原料は「麦芽、ホップ、水」だけ。ビールは基本的にシンプルなスタートからできあがります。ものつくりセンターで製造できる「すずかけビール」も、その3つの原料からつくっています。麦芽を細かく砕くところから作業が始まり、鍋を使って温めていきます。そこから一日中、温度と時間の管理を徹底しなければなりません。ビールをつくるためには相当な手間と時間がかかります。それを体験することでビールの奥深さ、ものづくりの面白さを実感してもらいます。気持ちをこめてつくった分、それだけビールの質も高くなります。普段、何気なく口にしているビールも、たくさんの人が気持ちをこめてつくっているからこそ、高い品質を保っているのです。
五感でビールを堪能してもらいたい。
講座では、製造過程で得られる「一番搾り麦汁」や、原料として使う「ホップ」を実際に味見してもらいます。「これがビールになるの?」と驚くような味や香りを体感することで、完成するのがますます楽しみになります。また、実際に手を動かしながら工程を進める中で、作業の役割やビールに関する豆知識を伝え、少しでも楽しい時間を過ごしてもらえるよう工夫しています。
ビールって“生もの”なんですよ。
ようやく仕込みが終わった「ビールの素」は、酵母によって発酵させることで、アルコールと炭酸ガスを生み出します。酵母は生き物です。そのため、温度と時間の管理が欠かせません。同じ条件でも全く異なる風味になることもあり、その管理の難しさが、ものづくりの醍醐味をより一層引き立たせてくれます。ドライな“のどごし”にするためには、もっとコクのある“味わい”にするためにはどうすればいいのだろうか。そう考えながら、さらに美味しいビールを追及するため、参加者自身が完成したビールを評価し、また次のビールづくりへとその経験を受け継いでいきます。
知ればもっと楽しくなる。
今後も引き続きビールづくりを続けて、より多くの学生にビールの奥深さ、発酵の面白さ、ものづくりの魅力を伝えていきます。さまざまな意見を取り入れることができれば、さらにものづくりの魅力が増し、洗練されたビールがつくれます。ぜひ学生には、気軽に講座に参加して、自らの気持ちをこめた「新しい」ビールづくりに挑戦してほしいです。
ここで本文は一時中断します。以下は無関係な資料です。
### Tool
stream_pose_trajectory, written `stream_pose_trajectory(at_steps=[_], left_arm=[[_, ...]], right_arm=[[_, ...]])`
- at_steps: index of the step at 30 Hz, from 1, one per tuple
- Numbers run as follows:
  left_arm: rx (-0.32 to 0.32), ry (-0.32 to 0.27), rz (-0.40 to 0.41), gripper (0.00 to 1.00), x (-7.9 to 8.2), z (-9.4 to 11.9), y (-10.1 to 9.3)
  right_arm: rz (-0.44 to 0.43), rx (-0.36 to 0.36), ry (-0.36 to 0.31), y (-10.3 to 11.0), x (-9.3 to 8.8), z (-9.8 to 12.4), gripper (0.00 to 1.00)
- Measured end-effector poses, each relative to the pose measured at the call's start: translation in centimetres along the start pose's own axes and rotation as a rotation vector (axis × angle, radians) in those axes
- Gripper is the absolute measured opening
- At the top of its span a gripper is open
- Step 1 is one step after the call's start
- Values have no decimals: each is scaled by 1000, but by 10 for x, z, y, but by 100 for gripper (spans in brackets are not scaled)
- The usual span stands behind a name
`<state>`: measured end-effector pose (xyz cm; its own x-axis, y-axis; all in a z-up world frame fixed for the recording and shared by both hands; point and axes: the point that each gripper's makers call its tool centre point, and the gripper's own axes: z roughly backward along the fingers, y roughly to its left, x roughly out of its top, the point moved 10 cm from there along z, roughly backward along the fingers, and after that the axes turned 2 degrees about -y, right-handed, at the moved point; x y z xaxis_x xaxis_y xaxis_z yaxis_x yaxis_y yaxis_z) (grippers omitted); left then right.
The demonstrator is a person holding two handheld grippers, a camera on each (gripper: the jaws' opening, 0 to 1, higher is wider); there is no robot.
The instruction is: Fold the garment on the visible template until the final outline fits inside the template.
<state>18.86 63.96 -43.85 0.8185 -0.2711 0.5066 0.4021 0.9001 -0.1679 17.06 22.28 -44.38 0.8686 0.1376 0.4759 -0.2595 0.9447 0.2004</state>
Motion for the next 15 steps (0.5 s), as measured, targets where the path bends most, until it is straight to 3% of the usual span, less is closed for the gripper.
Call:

なお、このレポートはものつくり教育研究支援センターRAの遠藤 諭さん(生命理工学研究科 生物プロセス専攻 修士課程2年)が作成しました。
遠藤さんに、本講座を終えての感想を聞きました。
自身の専攻を超えてビールづくり講座の講師を担当してきて、普段は学ぶことができないビールの奥深さやものづくりの楽しさを学ぶことができました。
今後もより多くの東工大生にビールづくりの魅力を感じてもらいたいです。